1. Definition
- Bias
- Error due to oversimplifying the model.
- Model makes strong assumptions and fails to capture true patterns.
- Leads to underfitting.
- Variance
- Error due to too much sensitivity to training data.
- Model captures noise and fluctuations instead of just patterns.
- Leads to overfitting.
2. Bias-Variance Tradeoff
- In machine learning, we want a balance:
- High Bias + Low Variance → Underfitting
- Low Bias + High Variance → Overfitting
- Low Bias + Low Variance → Best Generalization (ideal case)
3. Graphical Representation
Think of shooting arrows at a target (bullseye):
- 🎯 High Bias, Low Variance → All arrows clustered but far from target center (consistently wrong).

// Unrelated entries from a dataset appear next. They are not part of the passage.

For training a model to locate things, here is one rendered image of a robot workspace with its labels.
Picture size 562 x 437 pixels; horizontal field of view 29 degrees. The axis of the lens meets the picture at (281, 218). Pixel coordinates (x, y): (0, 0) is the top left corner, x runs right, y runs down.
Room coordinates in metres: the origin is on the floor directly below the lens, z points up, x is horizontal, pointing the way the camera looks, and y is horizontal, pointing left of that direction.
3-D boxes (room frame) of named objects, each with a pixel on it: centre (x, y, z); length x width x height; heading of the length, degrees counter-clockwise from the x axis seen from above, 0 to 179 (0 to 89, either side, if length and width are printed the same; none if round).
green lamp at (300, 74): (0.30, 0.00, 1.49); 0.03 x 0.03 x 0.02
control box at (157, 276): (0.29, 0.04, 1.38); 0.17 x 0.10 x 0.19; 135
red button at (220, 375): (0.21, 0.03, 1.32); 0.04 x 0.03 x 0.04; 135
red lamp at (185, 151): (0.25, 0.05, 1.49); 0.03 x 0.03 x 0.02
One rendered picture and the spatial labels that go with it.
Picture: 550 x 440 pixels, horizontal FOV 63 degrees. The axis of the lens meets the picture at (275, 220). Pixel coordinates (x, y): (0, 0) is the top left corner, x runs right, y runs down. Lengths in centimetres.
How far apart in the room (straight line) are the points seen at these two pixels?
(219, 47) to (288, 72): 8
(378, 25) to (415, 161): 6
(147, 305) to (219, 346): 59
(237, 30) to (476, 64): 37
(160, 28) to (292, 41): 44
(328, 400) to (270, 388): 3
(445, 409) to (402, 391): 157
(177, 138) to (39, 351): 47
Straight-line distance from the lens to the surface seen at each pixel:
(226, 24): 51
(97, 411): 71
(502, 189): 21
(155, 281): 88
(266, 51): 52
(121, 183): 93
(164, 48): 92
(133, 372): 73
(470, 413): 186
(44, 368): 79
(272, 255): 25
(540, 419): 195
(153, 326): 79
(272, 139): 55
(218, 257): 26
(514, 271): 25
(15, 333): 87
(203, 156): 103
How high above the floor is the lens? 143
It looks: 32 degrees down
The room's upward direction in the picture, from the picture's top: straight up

- 🎯 Low Bias, High Variance → Arrows spread widely around the center (sometimes right, often inconsistent).
- 🎯 Low Bias, Low Variance → Arrows tightly clustered at the center (perfect).

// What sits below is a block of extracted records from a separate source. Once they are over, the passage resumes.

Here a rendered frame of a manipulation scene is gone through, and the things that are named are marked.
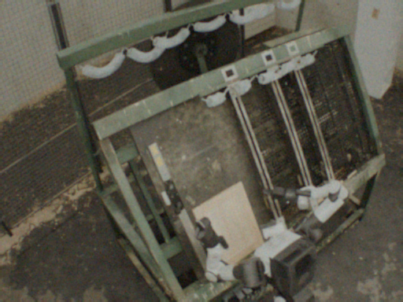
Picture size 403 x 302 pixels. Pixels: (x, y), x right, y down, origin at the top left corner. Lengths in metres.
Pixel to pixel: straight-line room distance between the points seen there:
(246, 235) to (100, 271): 1.72
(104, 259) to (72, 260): 0.36
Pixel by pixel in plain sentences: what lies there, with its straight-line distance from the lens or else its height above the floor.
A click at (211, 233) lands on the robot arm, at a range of 1.84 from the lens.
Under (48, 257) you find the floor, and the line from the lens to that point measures 4.02.
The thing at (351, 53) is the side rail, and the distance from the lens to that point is 3.18.
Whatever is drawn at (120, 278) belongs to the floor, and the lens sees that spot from 3.60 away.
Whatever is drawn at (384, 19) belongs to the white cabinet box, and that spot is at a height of 1.32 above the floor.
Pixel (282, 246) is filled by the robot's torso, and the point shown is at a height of 1.36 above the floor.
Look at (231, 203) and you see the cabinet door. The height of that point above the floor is 1.22.
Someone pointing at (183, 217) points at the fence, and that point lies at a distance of 2.21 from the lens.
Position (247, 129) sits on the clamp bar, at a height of 1.58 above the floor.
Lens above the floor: 3.01
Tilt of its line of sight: 41 degrees down
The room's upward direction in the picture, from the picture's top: 6 degrees counter-clockwise

- 🎯 High Bias, High Variance → Arrows scattered and far off (worst case).
4. Bias vs Variance Error
Error Type | Cause | Effect |
---|---|---|
Bias Error | Wrong assumptions, too simple model | Misses patterns |
Variance Error | Too complex, memorizes noise | Fails to generalize |
💡 Total Error = Bias² + Variance + Irreducible Error
5. Examples
- High Bias (Underfitting)
- Linear regression trying to model curved data.
- High Variance (Overfitting)
- Deep decision tree memorizing training data but failing on new inputs.

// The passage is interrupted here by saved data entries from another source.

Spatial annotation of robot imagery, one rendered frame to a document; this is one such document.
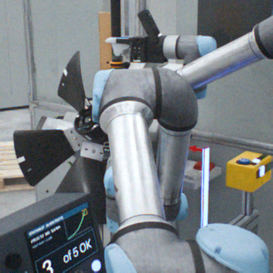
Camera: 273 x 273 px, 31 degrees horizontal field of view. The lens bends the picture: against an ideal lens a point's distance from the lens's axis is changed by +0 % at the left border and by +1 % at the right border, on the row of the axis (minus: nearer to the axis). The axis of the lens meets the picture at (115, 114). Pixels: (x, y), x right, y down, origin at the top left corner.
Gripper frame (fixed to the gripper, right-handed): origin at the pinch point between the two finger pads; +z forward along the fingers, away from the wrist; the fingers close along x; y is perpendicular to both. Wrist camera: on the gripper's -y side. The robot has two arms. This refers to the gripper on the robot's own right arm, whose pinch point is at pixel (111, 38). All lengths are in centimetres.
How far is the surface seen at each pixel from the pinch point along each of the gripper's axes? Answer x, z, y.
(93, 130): -6.6, 4.3, 31.1
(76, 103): 10.9, 22.9, 27.0
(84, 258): -70, -33, 37
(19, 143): -6, 38, 41
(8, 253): -86, -28, 28
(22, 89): 391, 376, 122
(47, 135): -4.1, 26.0, 36.4
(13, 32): 386, 379, 40

6. How to Control Bias & Variance
🔹 To reduce Bias (fix underfitting):
- Use more complex models (deeper NN, ensemble).
- Add more relevant features.
- Reduce regularization.
🔹 To reduce Variance (fix overfitting):
- Get more training data.
- Use simpler models.
- Apply regularization (L1, L2, Dropout).
- Use bagging/ensemble methods (e.g., Random Forest).
✅ In short:
- Bias = Error from wrong assumptions (model too simple).
- Variance = Error from noise sensitivity (model too complex).
- Goal = Find the right bias-variance balance for good generalization.